## Work task
Transcribe all of the records word for word, please, omitting the pictures.

**** Given information

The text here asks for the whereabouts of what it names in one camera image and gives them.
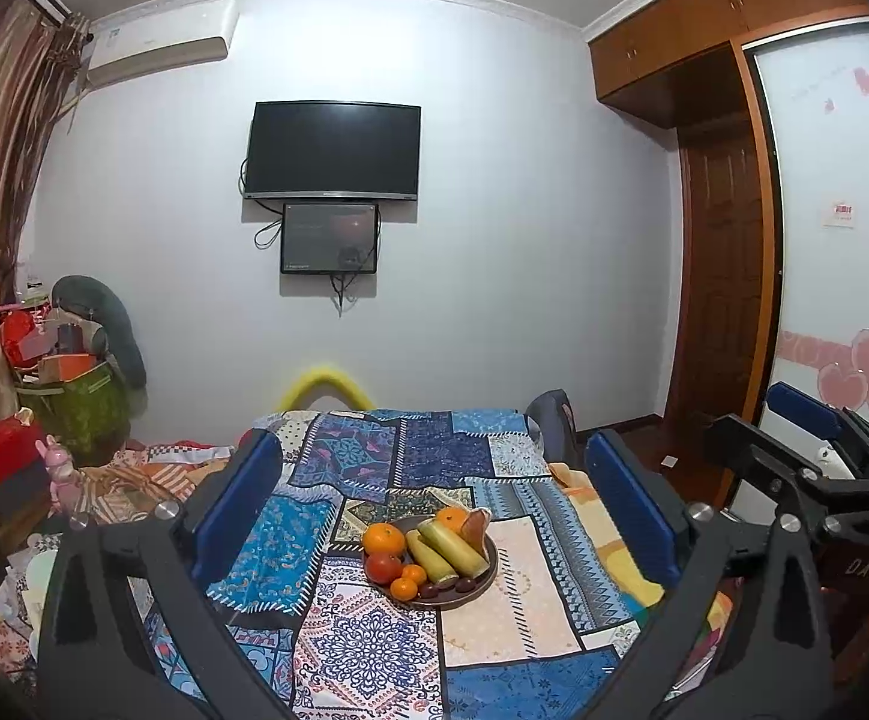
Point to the dark red date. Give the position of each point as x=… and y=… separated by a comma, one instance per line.
x=428, y=592
x=466, y=585

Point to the purple round plate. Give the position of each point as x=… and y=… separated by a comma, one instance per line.
x=479, y=581

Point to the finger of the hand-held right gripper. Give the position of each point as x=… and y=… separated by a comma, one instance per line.
x=802, y=405
x=772, y=469

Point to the white air conditioner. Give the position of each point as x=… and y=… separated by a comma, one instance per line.
x=164, y=45

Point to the large orange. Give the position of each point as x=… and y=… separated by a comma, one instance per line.
x=384, y=540
x=451, y=519

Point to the brown wooden door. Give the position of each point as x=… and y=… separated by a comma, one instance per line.
x=727, y=277

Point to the yellow-green sugarcane piece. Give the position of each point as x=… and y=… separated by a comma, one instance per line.
x=428, y=559
x=453, y=549

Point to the red bag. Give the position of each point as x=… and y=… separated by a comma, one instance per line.
x=18, y=334

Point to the red box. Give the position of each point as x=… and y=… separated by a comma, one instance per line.
x=3, y=442

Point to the small orange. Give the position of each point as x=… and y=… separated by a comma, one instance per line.
x=415, y=574
x=404, y=589

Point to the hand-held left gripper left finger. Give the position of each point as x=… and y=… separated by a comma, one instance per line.
x=243, y=506

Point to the red tomato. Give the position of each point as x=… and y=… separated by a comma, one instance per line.
x=383, y=568

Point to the pink bunny toy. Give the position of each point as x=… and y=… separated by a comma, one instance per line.
x=59, y=469

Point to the wooden overhead cabinet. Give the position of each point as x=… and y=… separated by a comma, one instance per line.
x=689, y=30

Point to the small black wall monitor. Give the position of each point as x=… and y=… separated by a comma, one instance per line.
x=329, y=238

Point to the red label sticker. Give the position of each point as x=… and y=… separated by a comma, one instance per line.
x=842, y=212

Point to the blue patchwork blanket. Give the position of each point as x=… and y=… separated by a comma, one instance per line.
x=374, y=637

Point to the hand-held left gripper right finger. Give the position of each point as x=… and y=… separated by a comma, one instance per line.
x=629, y=510

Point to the frosted sliding wardrobe door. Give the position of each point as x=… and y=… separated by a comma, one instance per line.
x=832, y=165

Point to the green storage box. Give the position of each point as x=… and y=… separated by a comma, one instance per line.
x=78, y=409

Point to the black wall television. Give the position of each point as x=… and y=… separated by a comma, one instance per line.
x=332, y=150

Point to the grey long pillow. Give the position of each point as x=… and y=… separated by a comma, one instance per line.
x=116, y=322

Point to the grey chair back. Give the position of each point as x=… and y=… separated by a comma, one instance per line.
x=551, y=420

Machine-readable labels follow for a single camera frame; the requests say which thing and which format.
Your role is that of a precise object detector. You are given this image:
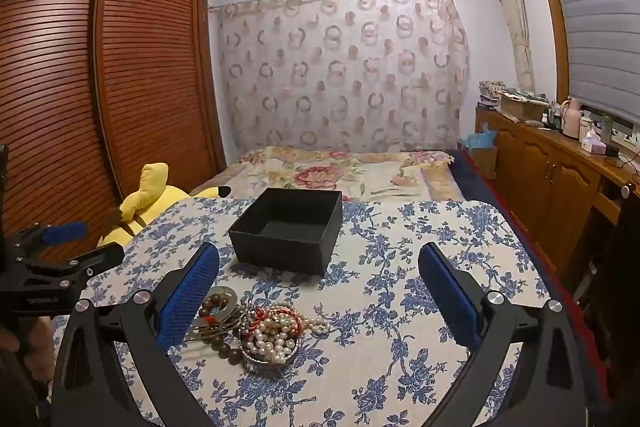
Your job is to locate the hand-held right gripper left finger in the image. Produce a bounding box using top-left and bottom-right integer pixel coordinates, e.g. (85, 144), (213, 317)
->
(52, 242), (221, 427)

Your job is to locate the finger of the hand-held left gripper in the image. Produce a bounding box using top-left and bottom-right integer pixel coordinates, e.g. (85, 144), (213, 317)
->
(20, 244), (126, 281)
(5, 221), (87, 259)

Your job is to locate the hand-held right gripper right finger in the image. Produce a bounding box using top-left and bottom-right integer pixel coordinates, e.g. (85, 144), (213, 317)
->
(418, 242), (586, 427)

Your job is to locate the brown wooden bead bracelet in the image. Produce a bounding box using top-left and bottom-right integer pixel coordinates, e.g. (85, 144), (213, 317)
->
(197, 287), (246, 367)

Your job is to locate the red string bracelet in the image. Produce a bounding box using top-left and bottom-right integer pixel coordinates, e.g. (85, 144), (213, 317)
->
(247, 302), (302, 338)

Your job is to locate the white pearl necklace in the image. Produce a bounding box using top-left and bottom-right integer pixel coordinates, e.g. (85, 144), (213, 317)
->
(242, 302), (331, 364)

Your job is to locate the black storage box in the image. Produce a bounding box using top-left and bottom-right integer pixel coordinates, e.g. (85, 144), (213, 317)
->
(228, 187), (344, 279)

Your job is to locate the person's left hand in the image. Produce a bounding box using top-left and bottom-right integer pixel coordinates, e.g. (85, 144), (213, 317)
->
(0, 316), (55, 388)

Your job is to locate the yellow plush toy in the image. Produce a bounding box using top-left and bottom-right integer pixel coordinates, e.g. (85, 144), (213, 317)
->
(97, 162), (233, 248)

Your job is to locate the blue floral tablecloth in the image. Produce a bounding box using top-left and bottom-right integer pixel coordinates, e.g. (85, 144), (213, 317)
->
(50, 197), (551, 427)

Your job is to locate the navy blue blanket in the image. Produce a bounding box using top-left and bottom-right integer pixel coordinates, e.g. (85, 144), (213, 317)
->
(445, 150), (506, 203)

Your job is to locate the wooden sideboard cabinet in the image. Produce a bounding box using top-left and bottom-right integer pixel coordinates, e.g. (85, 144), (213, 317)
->
(475, 104), (638, 278)

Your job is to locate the dark wooden furniture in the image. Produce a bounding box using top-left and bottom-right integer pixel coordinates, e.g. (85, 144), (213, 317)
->
(575, 187), (640, 408)

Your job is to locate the brown slatted wooden wardrobe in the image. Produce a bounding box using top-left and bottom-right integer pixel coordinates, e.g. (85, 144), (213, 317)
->
(0, 0), (226, 258)

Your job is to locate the open cardboard box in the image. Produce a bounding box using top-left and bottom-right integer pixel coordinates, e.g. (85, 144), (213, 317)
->
(500, 93), (548, 123)

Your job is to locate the patterned fabric pile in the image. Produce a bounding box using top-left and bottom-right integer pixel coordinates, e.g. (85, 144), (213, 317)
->
(479, 80), (506, 109)

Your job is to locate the pink tissue box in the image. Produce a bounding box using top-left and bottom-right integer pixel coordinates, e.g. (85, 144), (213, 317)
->
(580, 130), (607, 155)

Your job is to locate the pink thermos jug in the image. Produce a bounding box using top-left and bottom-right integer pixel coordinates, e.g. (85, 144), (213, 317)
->
(562, 97), (583, 139)

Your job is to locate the cream window drape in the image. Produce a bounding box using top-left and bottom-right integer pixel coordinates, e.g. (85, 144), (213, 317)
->
(487, 0), (536, 93)

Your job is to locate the grey window blind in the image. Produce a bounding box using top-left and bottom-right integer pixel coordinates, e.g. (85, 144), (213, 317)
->
(542, 0), (640, 123)

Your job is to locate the ring patterned sheer curtain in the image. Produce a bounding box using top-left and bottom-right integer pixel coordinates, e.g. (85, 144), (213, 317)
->
(210, 0), (471, 153)

********

## Task solution
The text here asks for the whereabouts of what it names in one camera image and gives them.
Point to the dark red date. Give the position of each point as x=… and y=… separated by a comma, one instance per line.
x=428, y=592
x=466, y=585

Point to the purple round plate. Give the position of each point as x=… and y=… separated by a comma, one instance per line.
x=479, y=581

Point to the finger of the hand-held right gripper. Give the position of each point as x=… and y=… separated by a comma, one instance per line.
x=802, y=405
x=772, y=469

Point to the white air conditioner. Give the position of each point as x=… and y=… separated by a comma, one instance per line.
x=164, y=45

Point to the large orange. Give the position of each point as x=… and y=… separated by a comma, one instance per line.
x=384, y=540
x=451, y=519

Point to the brown wooden door. Give the position of each point as x=… and y=… separated by a comma, one instance per line.
x=727, y=277

Point to the yellow-green sugarcane piece. Give the position of each point as x=… and y=… separated by a comma, one instance per line.
x=428, y=559
x=453, y=549

Point to the red bag. Give the position of each point as x=… and y=… separated by a comma, one instance per line.
x=18, y=334

Point to the red box. Give the position of each point as x=… and y=… separated by a comma, one instance per line.
x=3, y=442

Point to the small orange. Give the position of each point as x=… and y=… separated by a comma, one instance per line.
x=415, y=574
x=404, y=589

Point to the hand-held left gripper left finger. Give the position of each point as x=… and y=… separated by a comma, one instance per line.
x=243, y=506

Point to the red tomato. Give the position of each point as x=… and y=… separated by a comma, one instance per line.
x=383, y=568

Point to the pink bunny toy. Give the position of each point as x=… and y=… separated by a comma, one instance per line.
x=59, y=469

Point to the wooden overhead cabinet. Give the position of each point as x=… and y=… separated by a comma, one instance per line.
x=689, y=30

Point to the small black wall monitor. Give the position of each point as x=… and y=… separated by a comma, one instance per line.
x=329, y=238

Point to the red label sticker. Give the position of each point as x=… and y=… separated by a comma, one instance per line.
x=842, y=212

Point to the blue patchwork blanket. Give the position of each point as x=… and y=… separated by a comma, one instance per line.
x=374, y=637

Point to the hand-held left gripper right finger. Give the position of each point as x=… and y=… separated by a comma, one instance per line.
x=629, y=510

Point to the frosted sliding wardrobe door. Give the position of each point as x=… and y=… separated by a comma, one instance per line.
x=832, y=165

Point to the green storage box. Give the position of each point as x=… and y=… separated by a comma, one instance per line.
x=78, y=409

Point to the black wall television. Give the position of each point as x=… and y=… separated by a comma, one instance per line.
x=332, y=150

Point to the grey long pillow. Give the position of each point as x=… and y=… separated by a comma, one instance per line.
x=116, y=322

Point to the grey chair back. Give the position of each point as x=… and y=… separated by a comma, one instance per line.
x=551, y=420

Machine-readable labels follow for a single camera frame; the requests say which thing and which format.
Your role is that of a precise object detector. You are given this image:
Your job is to locate the hand-held right gripper left finger in the image. Produce a bounding box using top-left and bottom-right integer pixel coordinates, e.g. (85, 144), (213, 317)
->
(52, 242), (221, 427)

Your job is to locate the finger of the hand-held left gripper in the image. Produce a bounding box using top-left and bottom-right integer pixel coordinates, e.g. (85, 144), (213, 317)
->
(20, 244), (126, 281)
(5, 221), (87, 259)

Your job is to locate the hand-held right gripper right finger in the image. Produce a bounding box using top-left and bottom-right integer pixel coordinates, e.g. (85, 144), (213, 317)
->
(418, 242), (586, 427)

Your job is to locate the brown wooden bead bracelet in the image. Produce a bounding box using top-left and bottom-right integer pixel coordinates, e.g. (85, 144), (213, 317)
->
(197, 287), (246, 367)

Your job is to locate the red string bracelet in the image. Produce a bounding box using top-left and bottom-right integer pixel coordinates, e.g. (85, 144), (213, 317)
->
(247, 302), (302, 338)

Your job is to locate the white pearl necklace in the image. Produce a bounding box using top-left and bottom-right integer pixel coordinates, e.g. (85, 144), (213, 317)
->
(242, 302), (331, 364)

Your job is to locate the black storage box in the image. Produce a bounding box using top-left and bottom-right integer pixel coordinates, e.g. (85, 144), (213, 317)
->
(228, 187), (344, 279)

Your job is to locate the person's left hand in the image. Produce a bounding box using top-left and bottom-right integer pixel coordinates, e.g. (85, 144), (213, 317)
->
(0, 316), (55, 388)

Your job is to locate the yellow plush toy in the image. Produce a bounding box using top-left and bottom-right integer pixel coordinates, e.g. (85, 144), (213, 317)
->
(97, 162), (233, 248)

Your job is to locate the blue floral tablecloth in the image. Produce a bounding box using top-left and bottom-right integer pixel coordinates, e.g. (85, 144), (213, 317)
->
(50, 197), (551, 427)

Your job is to locate the navy blue blanket in the image. Produce a bounding box using top-left and bottom-right integer pixel coordinates, e.g. (85, 144), (213, 317)
->
(445, 150), (506, 203)

Your job is to locate the wooden sideboard cabinet in the image. Produce a bounding box using top-left and bottom-right integer pixel coordinates, e.g. (85, 144), (213, 317)
->
(475, 104), (638, 278)

Your job is to locate the dark wooden furniture in the image. Produce a bounding box using top-left and bottom-right integer pixel coordinates, e.g. (85, 144), (213, 317)
->
(575, 187), (640, 408)

Your job is to locate the brown slatted wooden wardrobe in the image. Produce a bounding box using top-left and bottom-right integer pixel coordinates, e.g. (85, 144), (213, 317)
->
(0, 0), (226, 258)

Your job is to locate the open cardboard box in the image. Produce a bounding box using top-left and bottom-right integer pixel coordinates, e.g. (85, 144), (213, 317)
->
(500, 93), (548, 123)

Your job is to locate the patterned fabric pile in the image. Produce a bounding box using top-left and bottom-right integer pixel coordinates, e.g. (85, 144), (213, 317)
->
(479, 80), (506, 109)

Your job is to locate the pink tissue box in the image. Produce a bounding box using top-left and bottom-right integer pixel coordinates, e.g. (85, 144), (213, 317)
->
(580, 130), (607, 155)

Your job is to locate the pink thermos jug in the image. Produce a bounding box using top-left and bottom-right integer pixel coordinates, e.g. (85, 144), (213, 317)
->
(562, 97), (583, 139)

Your job is to locate the cream window drape in the image. Produce a bounding box using top-left and bottom-right integer pixel coordinates, e.g. (85, 144), (213, 317)
->
(487, 0), (536, 93)

Your job is to locate the grey window blind in the image. Produce a bounding box using top-left and bottom-right integer pixel coordinates, e.g. (85, 144), (213, 317)
->
(542, 0), (640, 123)

Your job is to locate the ring patterned sheer curtain in the image. Produce a bounding box using top-left and bottom-right integer pixel coordinates, e.g. (85, 144), (213, 317)
->
(210, 0), (471, 153)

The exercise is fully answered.